• _Problem to solve_
When you reach the line containing "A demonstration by", stop after it; until then, copy each line of the listing exactly, starting with the first.

• _Supplied material_
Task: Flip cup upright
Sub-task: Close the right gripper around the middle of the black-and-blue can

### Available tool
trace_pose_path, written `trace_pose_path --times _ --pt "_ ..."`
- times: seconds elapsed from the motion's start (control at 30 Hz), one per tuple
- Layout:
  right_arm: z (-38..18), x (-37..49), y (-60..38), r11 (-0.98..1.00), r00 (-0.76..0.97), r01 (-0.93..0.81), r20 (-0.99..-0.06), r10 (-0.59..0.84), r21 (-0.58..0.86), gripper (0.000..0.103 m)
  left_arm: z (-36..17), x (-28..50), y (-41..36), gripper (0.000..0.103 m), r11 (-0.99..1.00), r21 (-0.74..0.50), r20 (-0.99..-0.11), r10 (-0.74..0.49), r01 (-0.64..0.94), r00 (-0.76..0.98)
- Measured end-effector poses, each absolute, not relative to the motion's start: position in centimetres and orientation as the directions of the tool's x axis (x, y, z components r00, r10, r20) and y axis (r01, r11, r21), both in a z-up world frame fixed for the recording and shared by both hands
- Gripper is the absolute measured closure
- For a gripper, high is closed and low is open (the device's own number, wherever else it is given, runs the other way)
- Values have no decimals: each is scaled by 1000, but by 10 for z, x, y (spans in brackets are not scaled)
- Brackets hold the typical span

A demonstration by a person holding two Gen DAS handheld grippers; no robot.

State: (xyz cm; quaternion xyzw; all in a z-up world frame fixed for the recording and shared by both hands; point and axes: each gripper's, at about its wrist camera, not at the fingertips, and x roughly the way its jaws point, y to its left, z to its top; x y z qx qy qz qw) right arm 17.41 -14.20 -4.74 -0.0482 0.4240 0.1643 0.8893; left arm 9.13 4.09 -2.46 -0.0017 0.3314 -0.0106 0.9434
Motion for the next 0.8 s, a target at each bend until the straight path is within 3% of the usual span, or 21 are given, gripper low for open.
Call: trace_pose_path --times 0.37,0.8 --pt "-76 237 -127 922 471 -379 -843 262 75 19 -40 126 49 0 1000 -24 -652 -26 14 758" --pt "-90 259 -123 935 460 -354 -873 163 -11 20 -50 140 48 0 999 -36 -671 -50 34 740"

• _Solution for this task_
Task: Flip cup upright
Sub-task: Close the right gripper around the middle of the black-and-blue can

### Available tool
trace_pose_path, written `trace_pose_path --times _ --pt "_ ..."`
- times: seconds elapsed from the motion's start (control at 30 Hz), one per tuple
- Layout:
  right_arm: z (-38..18), x (-37..49), y (-60..38), r11 (-0.98..1.00), r00 (-0.76..0.97), r01 (-0.93..0.81), r20 (-0.99..-0.06), r10 (-0.59..0.84), r21 (-0.58..0.86), gripper (0.000..0.103 m)
  left_arm: z (-36..17), x (-28..50), y (-41..36), gripper (0.000..0.103 m), r11 (-0.99..1.00), r21 (-0.74..0.50), r20 (-0.99..-0.11), r10 (-0.74..0.49), r01 (-0.64..0.94), r00 (-0.76..0.98)
- Measured end-effector poses, each absolute, not relative to the motion's start: position in centimetres and orientation as the directions of the tool's x axis (x, y, z components r00, r10, r20) and y axis (r01, r11, r21), both in a z-up world frame fixed for the recording and shared by both hands
- Gripper is the absolute measured closure
- For a gripper, high is closed and low is open (the device's own number, wherever else it is given, runs the other way)
- Values have no decimals: each is scaled by 1000, but by 10 for z, x, y (spans in brackets are not scaled)
- Brackets hold the typical span

A demonstration by a person holding two Gen DAS handheld grippers; no robot.

This output is now finished.